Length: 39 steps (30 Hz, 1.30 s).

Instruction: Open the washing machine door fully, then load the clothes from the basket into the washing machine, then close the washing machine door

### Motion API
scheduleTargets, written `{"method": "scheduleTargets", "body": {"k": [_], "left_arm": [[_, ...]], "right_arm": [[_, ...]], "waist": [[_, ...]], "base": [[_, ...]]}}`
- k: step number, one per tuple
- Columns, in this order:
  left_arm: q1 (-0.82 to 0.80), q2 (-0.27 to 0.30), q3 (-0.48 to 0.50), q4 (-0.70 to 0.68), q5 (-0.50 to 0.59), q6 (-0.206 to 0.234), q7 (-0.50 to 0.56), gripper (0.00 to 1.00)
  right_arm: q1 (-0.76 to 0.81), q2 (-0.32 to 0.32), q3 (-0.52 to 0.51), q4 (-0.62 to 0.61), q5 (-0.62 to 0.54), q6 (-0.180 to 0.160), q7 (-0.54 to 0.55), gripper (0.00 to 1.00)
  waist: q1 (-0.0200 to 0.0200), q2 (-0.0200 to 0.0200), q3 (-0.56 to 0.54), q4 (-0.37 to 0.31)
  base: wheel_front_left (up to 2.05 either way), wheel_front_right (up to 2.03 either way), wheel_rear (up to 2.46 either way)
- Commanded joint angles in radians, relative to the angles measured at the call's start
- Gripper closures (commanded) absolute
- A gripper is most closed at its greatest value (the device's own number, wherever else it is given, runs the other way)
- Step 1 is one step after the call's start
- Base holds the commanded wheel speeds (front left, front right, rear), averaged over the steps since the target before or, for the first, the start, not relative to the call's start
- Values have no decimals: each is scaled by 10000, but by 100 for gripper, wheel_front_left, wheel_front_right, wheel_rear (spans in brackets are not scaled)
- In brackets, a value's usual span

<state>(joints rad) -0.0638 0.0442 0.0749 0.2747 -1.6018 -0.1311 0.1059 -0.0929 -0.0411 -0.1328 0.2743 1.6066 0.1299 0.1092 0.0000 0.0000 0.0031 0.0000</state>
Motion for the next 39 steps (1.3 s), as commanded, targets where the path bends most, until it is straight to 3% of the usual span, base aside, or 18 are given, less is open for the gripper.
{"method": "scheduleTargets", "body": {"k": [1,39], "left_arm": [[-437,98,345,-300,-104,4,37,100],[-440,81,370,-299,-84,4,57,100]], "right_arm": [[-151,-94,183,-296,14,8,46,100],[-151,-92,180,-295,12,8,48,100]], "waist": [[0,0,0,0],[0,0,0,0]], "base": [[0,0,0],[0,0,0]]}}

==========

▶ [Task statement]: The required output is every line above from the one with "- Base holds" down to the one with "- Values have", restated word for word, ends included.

▶ [Answer box]:
- Base holds the commanded wheel speeds (front left, front right, rear), averaged over the steps since the target before or, for the first, the start, not relative to the call's start
- Values have no decimals: each is scaled by 10000, but by 100 for gripper, wheel_front_left, wheel_front_right, wheel_rear (spans in brackets are not scaled)

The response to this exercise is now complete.